▶ WORK TO COMPLETE
Among the lines below, some may contain the string "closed". Say how many do, and give nothing besides the number.
START GIVEN DATA
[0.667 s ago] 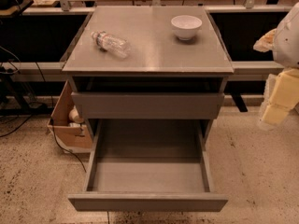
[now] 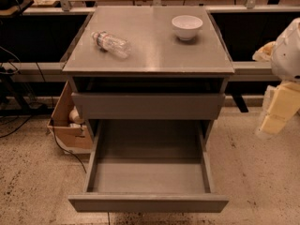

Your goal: Close middle drawer

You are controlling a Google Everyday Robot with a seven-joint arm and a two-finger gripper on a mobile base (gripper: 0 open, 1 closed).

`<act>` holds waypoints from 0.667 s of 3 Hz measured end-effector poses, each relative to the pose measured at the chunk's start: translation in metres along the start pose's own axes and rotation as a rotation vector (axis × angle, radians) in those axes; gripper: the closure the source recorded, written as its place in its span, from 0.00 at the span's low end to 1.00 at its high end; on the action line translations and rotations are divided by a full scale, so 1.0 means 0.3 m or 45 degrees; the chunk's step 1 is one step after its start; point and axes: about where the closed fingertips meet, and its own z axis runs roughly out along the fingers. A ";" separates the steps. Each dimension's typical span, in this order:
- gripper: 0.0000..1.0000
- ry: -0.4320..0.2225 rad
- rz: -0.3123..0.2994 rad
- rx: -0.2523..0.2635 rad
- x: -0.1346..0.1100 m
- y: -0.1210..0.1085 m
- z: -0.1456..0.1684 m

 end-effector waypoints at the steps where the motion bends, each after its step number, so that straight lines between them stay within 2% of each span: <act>1: 0.00 -0.040 -0.033 -0.041 0.060 0.036 0.159; 2: 0.00 -0.097 -0.070 -0.099 0.119 0.085 0.334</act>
Offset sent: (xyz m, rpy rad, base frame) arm -0.0065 -0.0216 -0.1989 0.1440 0.0865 0.1647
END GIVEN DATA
▶ PROBLEM SOLUTION
2